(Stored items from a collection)
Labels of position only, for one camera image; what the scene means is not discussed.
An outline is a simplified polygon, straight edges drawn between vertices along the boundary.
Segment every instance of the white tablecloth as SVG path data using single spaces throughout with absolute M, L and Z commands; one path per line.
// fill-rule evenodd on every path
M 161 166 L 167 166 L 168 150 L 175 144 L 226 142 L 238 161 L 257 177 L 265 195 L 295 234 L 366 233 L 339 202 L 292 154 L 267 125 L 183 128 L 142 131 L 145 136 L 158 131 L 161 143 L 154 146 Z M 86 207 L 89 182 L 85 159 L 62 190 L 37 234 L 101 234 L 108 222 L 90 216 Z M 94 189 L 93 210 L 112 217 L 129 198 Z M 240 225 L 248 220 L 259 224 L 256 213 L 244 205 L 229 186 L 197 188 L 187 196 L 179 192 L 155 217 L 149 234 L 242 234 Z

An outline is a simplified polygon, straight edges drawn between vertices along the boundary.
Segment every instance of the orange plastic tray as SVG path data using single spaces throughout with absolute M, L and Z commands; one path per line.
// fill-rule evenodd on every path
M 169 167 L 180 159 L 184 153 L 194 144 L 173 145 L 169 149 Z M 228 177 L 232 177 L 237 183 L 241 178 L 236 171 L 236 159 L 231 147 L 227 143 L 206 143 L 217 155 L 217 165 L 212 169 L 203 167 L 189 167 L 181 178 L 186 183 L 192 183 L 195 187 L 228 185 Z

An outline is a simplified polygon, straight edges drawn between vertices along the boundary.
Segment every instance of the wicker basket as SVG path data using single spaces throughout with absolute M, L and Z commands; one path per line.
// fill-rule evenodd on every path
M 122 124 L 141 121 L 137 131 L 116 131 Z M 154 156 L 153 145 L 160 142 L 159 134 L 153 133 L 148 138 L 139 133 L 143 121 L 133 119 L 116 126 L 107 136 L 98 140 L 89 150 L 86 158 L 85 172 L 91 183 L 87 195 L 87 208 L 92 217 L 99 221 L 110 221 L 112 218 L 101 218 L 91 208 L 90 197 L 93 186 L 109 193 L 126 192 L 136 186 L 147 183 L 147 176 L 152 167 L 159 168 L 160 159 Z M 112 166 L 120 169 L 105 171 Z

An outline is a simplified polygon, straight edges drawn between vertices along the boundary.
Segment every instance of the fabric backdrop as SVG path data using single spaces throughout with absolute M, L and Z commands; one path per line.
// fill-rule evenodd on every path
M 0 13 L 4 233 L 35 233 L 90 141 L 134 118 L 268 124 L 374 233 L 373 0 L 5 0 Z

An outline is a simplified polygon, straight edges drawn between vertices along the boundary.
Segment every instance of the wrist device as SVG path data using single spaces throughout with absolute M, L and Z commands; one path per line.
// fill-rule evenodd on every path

Problem requirements> This exercise asks for every line of the records to be repeated exactly.

Exercise solution>
Labels of position only, for one camera image; what the scene means is not discussed.
An outline is a simplified polygon, straight edges drawn between vertices along the boundary.
Segment every instance of the white tablecloth as SVG path data using single spaces throughout with absolute M, L and Z commands; one path per line.
// fill-rule evenodd on every path
M 161 166 L 167 166 L 168 150 L 175 144 L 226 142 L 238 161 L 257 177 L 265 195 L 295 234 L 366 233 L 339 202 L 292 154 L 267 125 L 183 128 L 142 131 L 145 136 L 158 131 L 161 143 L 154 146 Z M 86 207 L 89 182 L 85 159 L 62 190 L 37 234 L 101 234 L 108 222 L 90 216 Z M 94 189 L 93 210 L 112 217 L 129 198 Z M 240 225 L 248 220 L 259 224 L 256 213 L 244 205 L 229 186 L 197 188 L 187 196 L 179 192 L 155 217 L 149 234 L 242 234 Z

An outline is a simplified polygon, straight edges drawn between vertices along the boundary.
Segment every instance of the orange plastic tray as SVG path data using single spaces throughout with absolute M, L and Z commands; one path per line.
// fill-rule evenodd on every path
M 169 167 L 180 159 L 184 153 L 194 144 L 173 145 L 169 149 Z M 228 177 L 232 177 L 237 183 L 241 178 L 236 171 L 236 159 L 231 147 L 227 143 L 206 143 L 217 155 L 217 165 L 212 169 L 203 167 L 189 167 L 181 178 L 186 183 L 192 183 L 195 187 L 228 185 Z

An outline is a simplified polygon, straight edges drawn between vertices along the boundary.
Segment every instance of the wicker basket as SVG path data using single spaces throughout with absolute M, L and Z commands; one path per line.
// fill-rule evenodd on every path
M 122 124 L 141 121 L 137 131 L 116 131 Z M 154 156 L 153 145 L 160 142 L 159 134 L 153 133 L 148 138 L 139 133 L 143 121 L 133 119 L 116 126 L 107 136 L 98 140 L 89 150 L 86 158 L 85 172 L 91 183 L 87 195 L 87 208 L 92 217 L 99 221 L 110 221 L 112 218 L 101 218 L 91 208 L 90 197 L 93 186 L 109 193 L 126 192 L 136 186 L 147 183 L 147 176 L 152 167 L 159 168 L 160 159 Z M 112 166 L 120 169 L 105 171 Z

An outline is a simplified polygon, straight edges drawn between vertices along the boundary.
Segment every instance of the fabric backdrop as SVG path data using single spaces throughout with absolute M, L and Z commands; one path per line.
// fill-rule evenodd on every path
M 0 13 L 4 233 L 35 233 L 90 141 L 134 118 L 268 124 L 374 233 L 373 0 L 5 0 Z

An outline is a simplified polygon, straight edges drawn between vertices along the boundary.
Segment every instance of the wrist device as SVG path data using single spaces throughout with absolute M, L and Z commands; one path per line.
// fill-rule evenodd on every path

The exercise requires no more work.